不動産・建設DXカンファレンス2026が開催
2026年3月16日、東京でのオフラインイベント「不動産・建設DXカンファレンス2026」が開かれました。このカンファレンスには、不動産および建設業界において先駆的な役割を果たす企業群が集まり、特に注目を浴びたのはアルサーガパートナーズ株式会社の代表取締役会長兼CTO、小俣泰明氏の登壇でした。
このイベントでは、企業のデジタルトランスフォーメーション(DX)を推進するための最前線の知見が共有され、業界全体での協力・共創の重要性が強調されました。小俣氏は、生成AIの導入によって期待されるIT部門の変革について具体的な見解を提示しました。
テーマ: AI時代におけるIT部門の役割
小俣氏が提示したテーマは「生成AI時代におけるIT部門の役割変革」です。彼は、今のAI技術の進化がどのように不動産・建設業界に影響を及ぼすか、その結果としてIT組織に求められる新しい役割についての考察を行いました。従来のIT部門はコスト削減等の「守りのIT」に重きを置いていましたが、これからはデータガバナンスの構築やAI活用の促進も新たな責務に加わると指摘しました。
小俣氏は特に、AI利用時のセキュリティに対して厳密な対応を求める新たな基準の必要性を強調しました。非効率なリスク回避から、「安全に活用するガイドラインの策定」へとシフトするべきだと説き、IT部門がその変革を先導するべきであると述べました。
彼が指摘した「セキュリティ3つの新基準」には、セキュリティ基準の再定義、データガバナンスの重要性、及びアクセス権限の厳密なコントロールが含まれます。これらの基準を確立することで、企業は生成AIを効率的かつ安全に活用する環境を整えることができるのです。
直面する課題とその克服方法
小俣氏は、生成AIを導入する際の二つの課題、すなわち「心理的抵抗」と「データ整備」の問題についても論じました。AIの導入に際しては、社員の間で「仕事が奪われる」という恐れがしばしばDXの歩みを妨げる要因となります。このため、新たに生まれる役割や価値を具体的に示すことが必須であり、ただの効率化の提案だけではなく、各現場との対話を通じて納得の形成が必要だと述べました。

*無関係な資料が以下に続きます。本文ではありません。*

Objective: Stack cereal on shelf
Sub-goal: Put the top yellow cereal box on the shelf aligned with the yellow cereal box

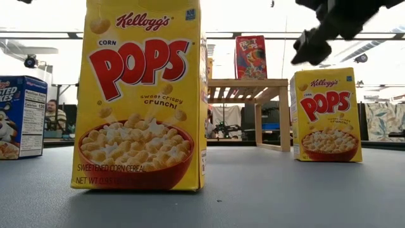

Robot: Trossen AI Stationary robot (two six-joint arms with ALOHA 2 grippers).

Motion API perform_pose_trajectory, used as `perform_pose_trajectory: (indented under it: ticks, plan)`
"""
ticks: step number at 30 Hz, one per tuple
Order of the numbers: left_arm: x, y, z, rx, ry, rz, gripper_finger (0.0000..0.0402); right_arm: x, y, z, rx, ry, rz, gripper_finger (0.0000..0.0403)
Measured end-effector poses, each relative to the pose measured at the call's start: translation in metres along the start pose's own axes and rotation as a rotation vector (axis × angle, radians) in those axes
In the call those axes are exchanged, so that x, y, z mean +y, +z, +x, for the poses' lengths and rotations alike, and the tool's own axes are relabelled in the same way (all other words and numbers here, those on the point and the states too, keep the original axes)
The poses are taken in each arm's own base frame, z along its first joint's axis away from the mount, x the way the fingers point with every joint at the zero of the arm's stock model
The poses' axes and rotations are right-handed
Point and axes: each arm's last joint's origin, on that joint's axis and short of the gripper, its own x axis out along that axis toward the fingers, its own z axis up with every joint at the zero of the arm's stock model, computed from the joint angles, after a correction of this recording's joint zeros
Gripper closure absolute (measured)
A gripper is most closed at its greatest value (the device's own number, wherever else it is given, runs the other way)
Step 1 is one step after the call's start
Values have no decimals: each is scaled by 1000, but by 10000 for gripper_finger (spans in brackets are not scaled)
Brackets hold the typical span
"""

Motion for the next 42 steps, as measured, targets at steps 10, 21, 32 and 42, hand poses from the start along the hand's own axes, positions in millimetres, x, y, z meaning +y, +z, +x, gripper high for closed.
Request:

また、データ整備についても、部門間の連携がうまく機能しないことが障壁となることが多いと感じているようです。そのため、全社を挙げたガバナンスの構築が急務だと説明されました。
アルサーガパートナーズの支援メニュー
こうした課題に対抗すべく、アルサーガパートナーズは二つの支援策を提案しました。まず一つ目は「データ基盤の構築」。社内のデータを一元管理し、生成AIの活用を実現するためにデータレイクハウス技術を用います。これにより、経営戦略と技術的知見を融合した環境を提供し、企業の運営効率が向上します。
もう一つの支援策は、「実践的セキュリティコンサルティング」です。システム導入が完了した後も、組織にその運用が定着するよう、現状分析から始まり、基準策定、さらに伴走支援という三段階で一貫したサポートを提供します。継続的な技術監査や基準の更新を行うことで、安心してAIを利用できる環境の構築を支援します。
未来展望
最終的に、小俣氏はIT部門が今後「システムの管理者」から「ビジネス変革のパートナー」という新たな角色を担う必要があると、参加者に訴えました。生成AIの活用や全面的なデータ基盤の構築は、企業の競争力を維持するために不可欠な要素です。組織全体の理解を得ながら、次世代のIT部門に求められる新しいガバナンスの確立が必須であると彼は強調しました。
アルサーガパートナーズは、今後もAIの導入とDX推進に向けてのサポートを続け、各企業が抱える課題に寄り添った最適な解決策を提案していく所存です。